Content starts
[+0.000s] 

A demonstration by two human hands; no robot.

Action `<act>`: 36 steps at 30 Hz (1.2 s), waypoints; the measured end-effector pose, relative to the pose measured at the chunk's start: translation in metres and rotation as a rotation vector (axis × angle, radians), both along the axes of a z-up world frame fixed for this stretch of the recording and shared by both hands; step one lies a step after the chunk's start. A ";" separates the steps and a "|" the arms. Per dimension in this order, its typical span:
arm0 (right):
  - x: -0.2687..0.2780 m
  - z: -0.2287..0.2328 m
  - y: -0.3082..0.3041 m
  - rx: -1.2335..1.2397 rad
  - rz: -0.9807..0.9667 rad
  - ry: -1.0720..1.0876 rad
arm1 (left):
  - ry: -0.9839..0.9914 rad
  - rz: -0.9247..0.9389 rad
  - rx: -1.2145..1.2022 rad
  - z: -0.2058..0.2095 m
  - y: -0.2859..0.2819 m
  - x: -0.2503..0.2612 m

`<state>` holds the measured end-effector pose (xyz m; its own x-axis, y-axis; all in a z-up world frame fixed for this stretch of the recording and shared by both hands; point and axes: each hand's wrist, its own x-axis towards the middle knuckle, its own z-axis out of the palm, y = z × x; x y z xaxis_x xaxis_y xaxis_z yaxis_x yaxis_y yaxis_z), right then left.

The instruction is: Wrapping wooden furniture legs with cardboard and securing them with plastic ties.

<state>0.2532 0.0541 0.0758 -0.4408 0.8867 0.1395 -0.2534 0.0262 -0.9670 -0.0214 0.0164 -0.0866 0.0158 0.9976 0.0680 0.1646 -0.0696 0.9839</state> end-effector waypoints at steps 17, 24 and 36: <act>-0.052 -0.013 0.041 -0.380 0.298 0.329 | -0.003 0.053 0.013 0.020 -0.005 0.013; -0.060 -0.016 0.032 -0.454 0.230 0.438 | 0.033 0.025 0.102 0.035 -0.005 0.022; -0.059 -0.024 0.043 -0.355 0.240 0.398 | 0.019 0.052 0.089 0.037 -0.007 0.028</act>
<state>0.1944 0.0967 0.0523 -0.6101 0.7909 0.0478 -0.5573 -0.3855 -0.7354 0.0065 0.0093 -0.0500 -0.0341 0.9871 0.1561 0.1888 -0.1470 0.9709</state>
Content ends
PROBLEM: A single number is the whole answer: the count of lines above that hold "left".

EXPECTED OUTPUT: 2